WORK TASK:
In the listing that follows, the range to quote begins at the line that has "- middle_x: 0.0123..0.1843" and ends after the line that has "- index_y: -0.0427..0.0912"; quote it verbatim and add nothing.

DATASET ENTRIES:
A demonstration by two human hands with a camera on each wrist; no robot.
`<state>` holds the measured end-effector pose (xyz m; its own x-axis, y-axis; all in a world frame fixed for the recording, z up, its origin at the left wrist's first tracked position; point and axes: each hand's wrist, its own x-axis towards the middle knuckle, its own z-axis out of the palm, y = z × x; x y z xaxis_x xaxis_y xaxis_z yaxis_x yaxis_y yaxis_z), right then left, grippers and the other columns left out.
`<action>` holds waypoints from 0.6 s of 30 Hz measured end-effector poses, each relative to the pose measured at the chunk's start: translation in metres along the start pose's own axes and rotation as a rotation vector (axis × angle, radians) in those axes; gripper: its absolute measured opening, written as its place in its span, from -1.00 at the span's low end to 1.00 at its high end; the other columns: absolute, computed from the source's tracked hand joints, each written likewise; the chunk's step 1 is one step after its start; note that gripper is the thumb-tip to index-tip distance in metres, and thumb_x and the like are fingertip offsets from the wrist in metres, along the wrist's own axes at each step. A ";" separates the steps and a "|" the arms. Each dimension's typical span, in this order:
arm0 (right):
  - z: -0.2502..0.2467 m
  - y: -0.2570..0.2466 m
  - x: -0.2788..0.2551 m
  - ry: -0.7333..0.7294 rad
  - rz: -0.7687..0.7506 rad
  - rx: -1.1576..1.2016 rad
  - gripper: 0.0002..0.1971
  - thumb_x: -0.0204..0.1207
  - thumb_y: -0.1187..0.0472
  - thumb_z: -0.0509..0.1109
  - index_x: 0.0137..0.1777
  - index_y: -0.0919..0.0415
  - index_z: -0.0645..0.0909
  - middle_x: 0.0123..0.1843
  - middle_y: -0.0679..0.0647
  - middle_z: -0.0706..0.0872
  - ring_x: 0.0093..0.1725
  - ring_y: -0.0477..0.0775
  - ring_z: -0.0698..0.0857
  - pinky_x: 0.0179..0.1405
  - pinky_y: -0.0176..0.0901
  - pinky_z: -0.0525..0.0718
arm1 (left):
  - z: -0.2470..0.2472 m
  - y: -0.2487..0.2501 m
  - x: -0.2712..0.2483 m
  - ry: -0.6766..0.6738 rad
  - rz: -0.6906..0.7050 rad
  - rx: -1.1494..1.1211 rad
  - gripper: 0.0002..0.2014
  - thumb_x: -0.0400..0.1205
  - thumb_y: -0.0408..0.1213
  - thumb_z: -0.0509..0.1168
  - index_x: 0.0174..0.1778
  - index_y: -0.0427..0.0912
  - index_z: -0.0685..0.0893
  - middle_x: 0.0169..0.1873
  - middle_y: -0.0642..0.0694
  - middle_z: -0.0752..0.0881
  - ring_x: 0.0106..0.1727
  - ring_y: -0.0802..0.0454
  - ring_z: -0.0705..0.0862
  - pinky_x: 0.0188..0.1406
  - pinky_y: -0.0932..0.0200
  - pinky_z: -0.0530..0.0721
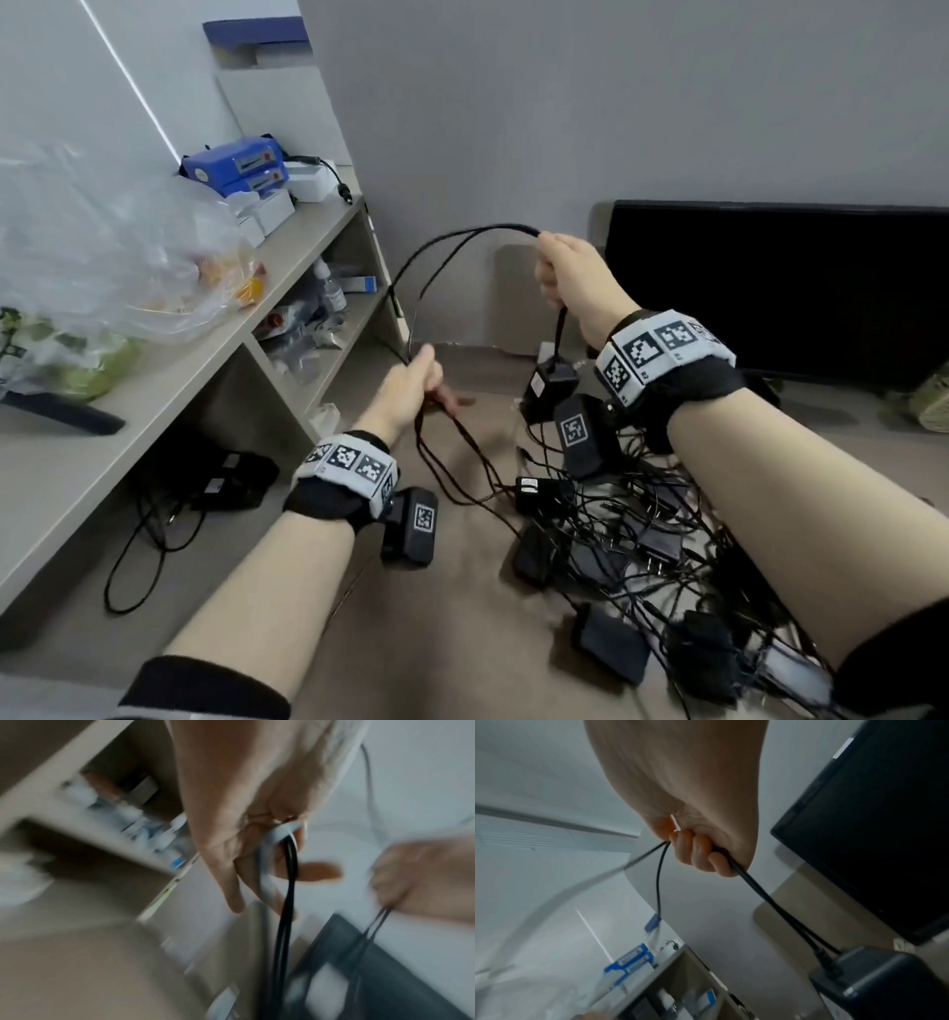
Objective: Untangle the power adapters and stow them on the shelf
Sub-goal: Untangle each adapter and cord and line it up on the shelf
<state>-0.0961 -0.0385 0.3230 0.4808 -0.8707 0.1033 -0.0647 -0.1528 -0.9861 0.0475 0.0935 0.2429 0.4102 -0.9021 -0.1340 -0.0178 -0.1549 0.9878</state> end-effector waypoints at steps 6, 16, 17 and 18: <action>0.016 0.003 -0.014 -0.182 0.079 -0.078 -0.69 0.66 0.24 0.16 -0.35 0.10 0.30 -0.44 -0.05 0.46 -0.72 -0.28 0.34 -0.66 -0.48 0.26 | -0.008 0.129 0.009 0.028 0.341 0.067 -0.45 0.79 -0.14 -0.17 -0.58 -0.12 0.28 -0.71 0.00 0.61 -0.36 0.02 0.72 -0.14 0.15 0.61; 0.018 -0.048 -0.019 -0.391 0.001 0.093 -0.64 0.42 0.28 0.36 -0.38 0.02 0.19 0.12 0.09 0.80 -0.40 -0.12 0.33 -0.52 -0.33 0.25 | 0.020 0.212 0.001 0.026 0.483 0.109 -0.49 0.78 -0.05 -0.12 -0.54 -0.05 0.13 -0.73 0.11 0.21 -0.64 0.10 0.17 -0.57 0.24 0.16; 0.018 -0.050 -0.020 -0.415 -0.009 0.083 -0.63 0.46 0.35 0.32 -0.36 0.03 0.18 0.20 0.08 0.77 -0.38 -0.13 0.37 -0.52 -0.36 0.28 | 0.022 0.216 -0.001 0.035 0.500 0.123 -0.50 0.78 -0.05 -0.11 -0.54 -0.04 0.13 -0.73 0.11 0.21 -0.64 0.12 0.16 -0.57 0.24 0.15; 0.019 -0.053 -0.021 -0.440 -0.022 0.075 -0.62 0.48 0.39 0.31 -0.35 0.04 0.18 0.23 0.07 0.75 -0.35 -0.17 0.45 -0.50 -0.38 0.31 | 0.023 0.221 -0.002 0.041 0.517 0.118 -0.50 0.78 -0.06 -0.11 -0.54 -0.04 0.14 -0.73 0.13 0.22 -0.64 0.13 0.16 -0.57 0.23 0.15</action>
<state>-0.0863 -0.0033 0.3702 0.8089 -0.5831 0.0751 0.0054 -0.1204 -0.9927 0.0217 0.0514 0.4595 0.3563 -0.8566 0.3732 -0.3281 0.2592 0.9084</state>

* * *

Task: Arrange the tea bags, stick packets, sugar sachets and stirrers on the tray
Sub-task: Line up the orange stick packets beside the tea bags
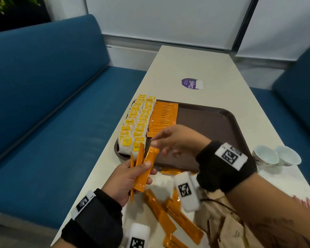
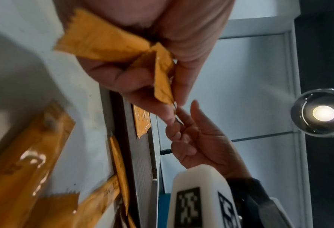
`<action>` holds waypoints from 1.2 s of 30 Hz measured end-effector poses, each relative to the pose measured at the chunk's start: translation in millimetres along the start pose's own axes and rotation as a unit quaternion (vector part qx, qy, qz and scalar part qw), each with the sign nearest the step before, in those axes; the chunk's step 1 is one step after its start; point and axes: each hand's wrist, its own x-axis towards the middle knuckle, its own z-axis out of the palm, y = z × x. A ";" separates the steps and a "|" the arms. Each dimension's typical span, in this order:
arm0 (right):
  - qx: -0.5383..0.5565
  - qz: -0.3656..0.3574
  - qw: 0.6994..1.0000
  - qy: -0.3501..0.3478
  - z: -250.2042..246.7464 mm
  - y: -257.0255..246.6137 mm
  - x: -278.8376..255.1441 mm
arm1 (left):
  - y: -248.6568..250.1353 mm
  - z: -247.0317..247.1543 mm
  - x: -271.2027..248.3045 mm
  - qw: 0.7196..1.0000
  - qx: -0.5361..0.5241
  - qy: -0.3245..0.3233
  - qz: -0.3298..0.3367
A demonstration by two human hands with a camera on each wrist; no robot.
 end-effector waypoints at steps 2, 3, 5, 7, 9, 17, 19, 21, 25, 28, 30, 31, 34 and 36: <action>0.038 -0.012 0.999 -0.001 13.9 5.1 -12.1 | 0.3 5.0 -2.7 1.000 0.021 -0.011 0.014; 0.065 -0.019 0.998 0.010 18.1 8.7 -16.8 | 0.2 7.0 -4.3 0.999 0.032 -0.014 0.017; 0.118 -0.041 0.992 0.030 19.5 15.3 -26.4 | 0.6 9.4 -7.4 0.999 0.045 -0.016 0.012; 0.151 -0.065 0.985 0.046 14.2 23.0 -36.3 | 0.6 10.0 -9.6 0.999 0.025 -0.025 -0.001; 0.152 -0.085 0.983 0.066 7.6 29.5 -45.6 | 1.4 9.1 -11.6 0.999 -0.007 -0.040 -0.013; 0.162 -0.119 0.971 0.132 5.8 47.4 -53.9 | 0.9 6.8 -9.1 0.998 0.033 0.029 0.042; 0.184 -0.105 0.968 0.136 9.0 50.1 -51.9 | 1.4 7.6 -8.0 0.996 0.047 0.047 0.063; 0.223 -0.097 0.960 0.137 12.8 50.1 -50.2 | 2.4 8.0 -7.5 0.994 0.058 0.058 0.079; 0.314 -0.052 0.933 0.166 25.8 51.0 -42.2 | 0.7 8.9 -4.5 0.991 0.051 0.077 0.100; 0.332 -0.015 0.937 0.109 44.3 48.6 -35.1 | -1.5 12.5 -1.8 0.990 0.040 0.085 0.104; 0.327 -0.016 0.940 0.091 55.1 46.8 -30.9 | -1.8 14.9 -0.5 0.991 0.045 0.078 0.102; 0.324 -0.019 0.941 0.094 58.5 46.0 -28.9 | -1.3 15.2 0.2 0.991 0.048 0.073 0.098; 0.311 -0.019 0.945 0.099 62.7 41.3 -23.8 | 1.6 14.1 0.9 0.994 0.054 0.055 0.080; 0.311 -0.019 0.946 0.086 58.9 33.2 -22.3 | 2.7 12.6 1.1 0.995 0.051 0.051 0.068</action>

FINAL ANSWER:
  - middle_x: 0.0123..0.1843
  - middle_y: -0.0679..0.0647
  - middle_z: -0.0706..0.0872
  - ring_x: 0.0093..0.1725
  - ring_y: -0.0477..0.0775
  - ring_z: -0.0698..0.0857
  - pinky_x: 0.0179..0.1405
  - pinky_y: -0.0176..0.0901
  - pinky_z: -0.0525..0.0718
arm1 (left):
  - z: -0.2470..0.2472 m
  - y: -0.2487..0.2501 m
  - x: -0.2712..0.2483 m
  - ry: -0.6766..0.6738 rad
  - rz: -0.6906..0.7050 rad
  - rx: -1.1494..1.1211 rad
  - gripper: 0.0002..0.2014
  - thumb_x: -0.0400..0.1205
  - thumb_y: -0.0408..0.1213
  - thumb_z: -0.0509..0.1168
  - index_x: 0.0174..0.1778
  - index_y: -0.0427..0.0912

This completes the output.